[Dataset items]
•••
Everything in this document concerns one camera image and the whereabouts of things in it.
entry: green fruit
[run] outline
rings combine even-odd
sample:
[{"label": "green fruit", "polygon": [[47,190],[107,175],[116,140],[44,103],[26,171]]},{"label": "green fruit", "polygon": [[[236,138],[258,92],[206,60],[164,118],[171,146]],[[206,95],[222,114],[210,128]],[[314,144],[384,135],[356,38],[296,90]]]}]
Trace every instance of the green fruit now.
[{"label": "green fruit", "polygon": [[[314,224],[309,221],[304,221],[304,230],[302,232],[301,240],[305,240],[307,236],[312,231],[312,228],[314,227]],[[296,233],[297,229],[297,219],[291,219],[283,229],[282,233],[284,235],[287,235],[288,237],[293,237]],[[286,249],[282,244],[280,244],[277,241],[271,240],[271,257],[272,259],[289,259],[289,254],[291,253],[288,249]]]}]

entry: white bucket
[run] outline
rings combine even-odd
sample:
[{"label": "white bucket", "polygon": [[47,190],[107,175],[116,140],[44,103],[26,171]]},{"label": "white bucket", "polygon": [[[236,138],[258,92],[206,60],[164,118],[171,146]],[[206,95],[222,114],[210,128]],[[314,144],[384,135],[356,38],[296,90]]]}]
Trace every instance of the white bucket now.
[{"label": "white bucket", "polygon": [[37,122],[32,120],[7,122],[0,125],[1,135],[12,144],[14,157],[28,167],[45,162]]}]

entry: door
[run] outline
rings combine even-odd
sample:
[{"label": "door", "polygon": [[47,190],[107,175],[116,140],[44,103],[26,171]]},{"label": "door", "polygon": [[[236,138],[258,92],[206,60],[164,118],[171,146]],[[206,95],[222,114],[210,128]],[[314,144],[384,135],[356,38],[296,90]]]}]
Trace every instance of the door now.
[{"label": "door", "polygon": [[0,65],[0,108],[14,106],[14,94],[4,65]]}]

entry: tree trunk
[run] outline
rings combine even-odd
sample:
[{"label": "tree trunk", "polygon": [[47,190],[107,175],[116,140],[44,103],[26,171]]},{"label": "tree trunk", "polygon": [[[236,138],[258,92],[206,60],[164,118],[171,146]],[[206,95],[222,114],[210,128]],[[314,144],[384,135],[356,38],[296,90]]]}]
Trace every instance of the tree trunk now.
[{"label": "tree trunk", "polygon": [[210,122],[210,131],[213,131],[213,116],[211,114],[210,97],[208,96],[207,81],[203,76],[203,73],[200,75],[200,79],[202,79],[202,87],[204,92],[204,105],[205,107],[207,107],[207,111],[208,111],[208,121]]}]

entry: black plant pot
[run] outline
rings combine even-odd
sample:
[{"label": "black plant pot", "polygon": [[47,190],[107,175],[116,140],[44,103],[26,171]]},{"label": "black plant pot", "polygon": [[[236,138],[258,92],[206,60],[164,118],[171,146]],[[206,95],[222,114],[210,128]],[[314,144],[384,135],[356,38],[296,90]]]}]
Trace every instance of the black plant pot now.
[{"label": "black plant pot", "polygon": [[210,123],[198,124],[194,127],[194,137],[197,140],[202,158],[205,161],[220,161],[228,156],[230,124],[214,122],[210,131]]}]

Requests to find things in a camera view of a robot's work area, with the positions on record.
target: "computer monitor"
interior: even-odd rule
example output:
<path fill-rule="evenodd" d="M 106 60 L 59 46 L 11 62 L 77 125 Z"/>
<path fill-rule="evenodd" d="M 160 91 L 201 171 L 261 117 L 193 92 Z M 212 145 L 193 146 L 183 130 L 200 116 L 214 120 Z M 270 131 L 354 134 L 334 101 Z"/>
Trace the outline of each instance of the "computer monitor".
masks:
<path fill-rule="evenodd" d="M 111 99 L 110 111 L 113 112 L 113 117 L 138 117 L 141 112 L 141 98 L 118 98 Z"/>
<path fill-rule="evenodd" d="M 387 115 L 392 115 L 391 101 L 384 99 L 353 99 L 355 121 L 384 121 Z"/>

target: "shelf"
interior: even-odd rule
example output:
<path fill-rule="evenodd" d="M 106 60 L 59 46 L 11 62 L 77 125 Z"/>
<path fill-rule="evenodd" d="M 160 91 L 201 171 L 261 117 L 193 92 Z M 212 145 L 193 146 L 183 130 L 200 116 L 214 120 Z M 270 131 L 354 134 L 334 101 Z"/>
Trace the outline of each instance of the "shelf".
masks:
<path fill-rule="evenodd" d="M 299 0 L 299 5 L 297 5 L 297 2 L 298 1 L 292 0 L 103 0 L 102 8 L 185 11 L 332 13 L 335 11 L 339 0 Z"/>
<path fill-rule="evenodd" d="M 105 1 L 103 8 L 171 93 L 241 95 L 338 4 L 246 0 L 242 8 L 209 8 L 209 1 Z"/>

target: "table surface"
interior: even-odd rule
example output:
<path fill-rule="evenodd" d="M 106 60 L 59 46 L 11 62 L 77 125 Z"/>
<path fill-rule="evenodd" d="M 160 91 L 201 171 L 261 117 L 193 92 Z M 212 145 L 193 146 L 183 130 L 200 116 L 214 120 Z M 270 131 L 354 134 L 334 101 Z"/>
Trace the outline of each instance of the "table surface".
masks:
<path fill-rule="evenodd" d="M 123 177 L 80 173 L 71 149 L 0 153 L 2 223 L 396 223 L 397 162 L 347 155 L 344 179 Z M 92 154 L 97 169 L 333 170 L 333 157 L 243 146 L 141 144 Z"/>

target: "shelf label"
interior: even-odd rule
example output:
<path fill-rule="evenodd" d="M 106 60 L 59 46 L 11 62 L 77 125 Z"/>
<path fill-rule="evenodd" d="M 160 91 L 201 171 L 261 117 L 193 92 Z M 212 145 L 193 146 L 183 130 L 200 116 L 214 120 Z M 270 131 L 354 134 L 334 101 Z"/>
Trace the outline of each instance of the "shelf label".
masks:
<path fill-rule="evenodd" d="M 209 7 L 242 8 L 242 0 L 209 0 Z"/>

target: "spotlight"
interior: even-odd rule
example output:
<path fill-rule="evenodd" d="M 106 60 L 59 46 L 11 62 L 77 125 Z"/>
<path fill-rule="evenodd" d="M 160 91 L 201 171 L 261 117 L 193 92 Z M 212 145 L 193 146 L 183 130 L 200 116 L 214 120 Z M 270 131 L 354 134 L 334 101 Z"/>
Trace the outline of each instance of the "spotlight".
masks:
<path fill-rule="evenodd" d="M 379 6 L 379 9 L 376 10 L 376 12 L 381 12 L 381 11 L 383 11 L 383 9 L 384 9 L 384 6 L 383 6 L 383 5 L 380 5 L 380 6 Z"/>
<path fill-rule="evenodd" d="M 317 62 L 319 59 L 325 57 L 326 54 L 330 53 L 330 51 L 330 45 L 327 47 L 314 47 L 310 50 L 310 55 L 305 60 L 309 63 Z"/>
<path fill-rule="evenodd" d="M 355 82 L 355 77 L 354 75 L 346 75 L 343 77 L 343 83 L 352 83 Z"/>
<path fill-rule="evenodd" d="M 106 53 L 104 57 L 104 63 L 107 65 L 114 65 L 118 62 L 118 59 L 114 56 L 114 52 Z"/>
•••
Return all lines above that mention the word "computer".

• Answer:
target: "computer monitor"
Trace the outline of each instance of the "computer monitor".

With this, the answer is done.